Without alcohol, I no longer had an easy to way to “have fun” in situations I didn’t want to be in. At first, this may sound like a bad thing, but it’s not. Instead, quitting alcohol forced me to stop doing shit I didn’t want to do and made me say “yes” to all the random things I got invited to that I may have skipped for another night at the club with my BFF before.
Instead of spending another Friday night at some dark club with shitty house music, I went to a music video shoot and fake-partied for the camera — and it was way more fun. I also started going to more events during the week — think fashion shows, networking events, and group dinners — and chose to spend a weekend night chilling instead. Everyone knows NYC weeknights are better anyway, but even if you don’t have the luxury of getting invited to cool events, you can find way more fun things to do than sitting in a bar pretending to have fun, I promise.
4. Pick Places With Lit Music
If you’re like me and have spent your life relying on alcohol to seem “fun” or simply to dance, giving up drinking can seem like a death sentence for your social life. But it’s actually just a challenge that will make you a better person. Using alcohol to have fun leads you to doing shit you don’t actually want to do, it also leads you to potentially doing people you don’t want to do, or simply just being a drunk mess.
Besides, there are going to be times where you want/need to be fun and outgoing without alcohol in your life, so might as well practice now.

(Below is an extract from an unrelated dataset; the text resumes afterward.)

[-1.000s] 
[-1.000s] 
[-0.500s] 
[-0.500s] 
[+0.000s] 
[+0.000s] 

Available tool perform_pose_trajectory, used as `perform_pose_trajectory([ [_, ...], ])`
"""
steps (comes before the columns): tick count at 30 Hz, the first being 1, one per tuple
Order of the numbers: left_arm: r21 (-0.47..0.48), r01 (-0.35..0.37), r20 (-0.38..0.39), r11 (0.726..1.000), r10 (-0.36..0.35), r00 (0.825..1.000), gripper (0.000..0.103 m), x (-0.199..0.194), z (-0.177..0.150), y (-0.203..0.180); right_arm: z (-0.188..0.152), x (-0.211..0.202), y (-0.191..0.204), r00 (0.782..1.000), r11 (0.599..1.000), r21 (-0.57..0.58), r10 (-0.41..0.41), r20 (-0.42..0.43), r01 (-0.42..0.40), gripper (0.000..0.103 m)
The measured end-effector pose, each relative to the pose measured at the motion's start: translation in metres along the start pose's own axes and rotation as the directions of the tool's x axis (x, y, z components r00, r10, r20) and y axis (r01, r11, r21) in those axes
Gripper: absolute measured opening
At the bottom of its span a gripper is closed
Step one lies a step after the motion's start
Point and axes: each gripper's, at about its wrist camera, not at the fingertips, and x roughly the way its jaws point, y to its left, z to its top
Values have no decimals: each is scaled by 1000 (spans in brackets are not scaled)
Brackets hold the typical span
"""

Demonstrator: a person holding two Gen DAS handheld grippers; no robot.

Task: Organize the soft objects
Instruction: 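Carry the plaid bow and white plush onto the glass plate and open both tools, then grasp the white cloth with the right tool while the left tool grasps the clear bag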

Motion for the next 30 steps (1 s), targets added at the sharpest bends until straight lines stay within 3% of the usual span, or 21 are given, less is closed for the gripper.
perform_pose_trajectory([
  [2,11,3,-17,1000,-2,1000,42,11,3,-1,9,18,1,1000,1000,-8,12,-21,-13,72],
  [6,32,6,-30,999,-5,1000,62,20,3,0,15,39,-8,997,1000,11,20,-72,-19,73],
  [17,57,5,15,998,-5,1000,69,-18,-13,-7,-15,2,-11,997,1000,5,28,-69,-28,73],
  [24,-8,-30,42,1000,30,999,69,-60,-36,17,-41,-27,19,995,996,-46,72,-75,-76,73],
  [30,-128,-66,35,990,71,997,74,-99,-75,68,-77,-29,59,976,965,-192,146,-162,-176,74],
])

One of the keys to acting like you’re drunk without being drunk is good music, at least for me. If I walk into a bar that’s playing 2000s throwbacks (or emo music, wishful thinking), I’ll hit the dance floor and turn up without a drop of alcohol in my system. If I walk in and some dubstep shit is playing, I’ll probably stand on the wall looking miserable and rando dudes will come up to me asking why I’m not smiling. Learn which places play music you like, and the rest will take care of itself.
5. Confuse People
Ever since I’ve been on my no-drinking thang, ginger beer has been my BFF. First off, I love anything ginger. Second off, most people are too clueless to realize that ginger beer has no alcohol. I can order it right next to people without them noticing that I’m not drinking. If you don’t like ginger beer, disregard this, but lots of restaurants do have non-alcoholic drinks that look (and sound) just like cocktails if you’re trying to be incognito.
I could go on and on about how not drinking has changed my perspective on things and led to me bettering my life (at least a little bit, baby steps guys) in the last three months, but for now I’ll just leave you with these tips for not defaulting to Netflix and chilling for the entirety of your sobriety stint. You can do it!